Copy out the line bearing "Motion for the" and all the lines after it, to the very end of the material below, exactly as written.

|---|

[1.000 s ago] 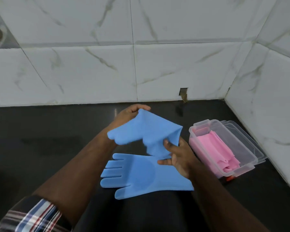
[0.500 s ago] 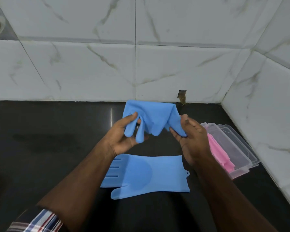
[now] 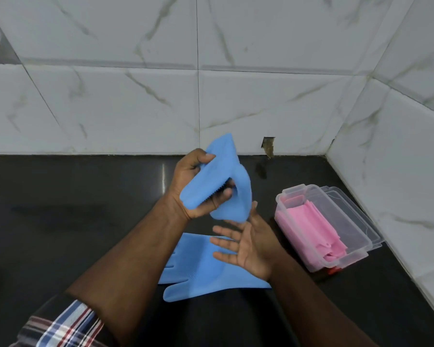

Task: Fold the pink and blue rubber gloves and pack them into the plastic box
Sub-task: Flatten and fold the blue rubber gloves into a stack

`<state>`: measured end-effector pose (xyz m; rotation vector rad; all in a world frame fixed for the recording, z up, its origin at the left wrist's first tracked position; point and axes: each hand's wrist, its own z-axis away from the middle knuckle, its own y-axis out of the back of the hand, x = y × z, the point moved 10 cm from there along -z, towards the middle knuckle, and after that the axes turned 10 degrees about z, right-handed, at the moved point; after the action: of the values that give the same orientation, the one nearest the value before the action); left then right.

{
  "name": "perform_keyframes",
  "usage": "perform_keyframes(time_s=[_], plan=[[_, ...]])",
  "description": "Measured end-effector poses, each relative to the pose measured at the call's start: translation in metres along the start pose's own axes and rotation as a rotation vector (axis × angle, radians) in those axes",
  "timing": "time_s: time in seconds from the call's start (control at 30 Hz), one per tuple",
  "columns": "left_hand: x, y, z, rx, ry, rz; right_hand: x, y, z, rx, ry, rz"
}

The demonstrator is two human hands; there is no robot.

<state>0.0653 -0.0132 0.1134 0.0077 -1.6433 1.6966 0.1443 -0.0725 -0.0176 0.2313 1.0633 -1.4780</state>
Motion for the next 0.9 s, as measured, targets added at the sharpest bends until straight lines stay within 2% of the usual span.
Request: perform_keyframes(time_s=[0.1,0.2,0.3,0.37,0.47,0.6,0.7,0.9], plan=[[-0.005,-0.017,0.004,-0.147,0.098,0.016,0.003,-0.011,0.004,-0.108,0.015,-0.136],[0.003,0.000,0.014,-0.058,0.081,-0.080,-0.011,-0.001,0.012,-0.101,0.082,-0.206],[0.010,0.025,0.034,-0.006,0.085,-0.105,-0.023,0.025,0.018,-0.013,0.187,-0.280],[0.005,0.051,0.048,0.058,0.169,-0.203,-0.028,0.040,0.025,0.051,0.239,-0.242],[0.001,0.090,0.064,0.156,0.245,-0.342,-0.032,0.044,0.033,0.044,0.280,-0.155],[0.002,0.128,0.083,0.245,0.246,-0.490,-0.039,0.055,0.039,0.161,0.308,0.113],[0.004,0.144,0.095,0.278,0.234,-0.549,-0.038,0.067,0.039,0.221,0.315,0.176],[0.004,0.183,0.110,0.435,0.273,-0.838,-0.007,0.091,0.028,0.399,0.233,0.371]])
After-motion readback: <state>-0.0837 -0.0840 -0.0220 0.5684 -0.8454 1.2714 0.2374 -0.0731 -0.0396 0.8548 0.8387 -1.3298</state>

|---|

**EXERCISE OUTPUT**
Motion for the next 0.9 s, as measured, targets added at the sharpest bends until straight lines stay within 2% of the usual span.
Request: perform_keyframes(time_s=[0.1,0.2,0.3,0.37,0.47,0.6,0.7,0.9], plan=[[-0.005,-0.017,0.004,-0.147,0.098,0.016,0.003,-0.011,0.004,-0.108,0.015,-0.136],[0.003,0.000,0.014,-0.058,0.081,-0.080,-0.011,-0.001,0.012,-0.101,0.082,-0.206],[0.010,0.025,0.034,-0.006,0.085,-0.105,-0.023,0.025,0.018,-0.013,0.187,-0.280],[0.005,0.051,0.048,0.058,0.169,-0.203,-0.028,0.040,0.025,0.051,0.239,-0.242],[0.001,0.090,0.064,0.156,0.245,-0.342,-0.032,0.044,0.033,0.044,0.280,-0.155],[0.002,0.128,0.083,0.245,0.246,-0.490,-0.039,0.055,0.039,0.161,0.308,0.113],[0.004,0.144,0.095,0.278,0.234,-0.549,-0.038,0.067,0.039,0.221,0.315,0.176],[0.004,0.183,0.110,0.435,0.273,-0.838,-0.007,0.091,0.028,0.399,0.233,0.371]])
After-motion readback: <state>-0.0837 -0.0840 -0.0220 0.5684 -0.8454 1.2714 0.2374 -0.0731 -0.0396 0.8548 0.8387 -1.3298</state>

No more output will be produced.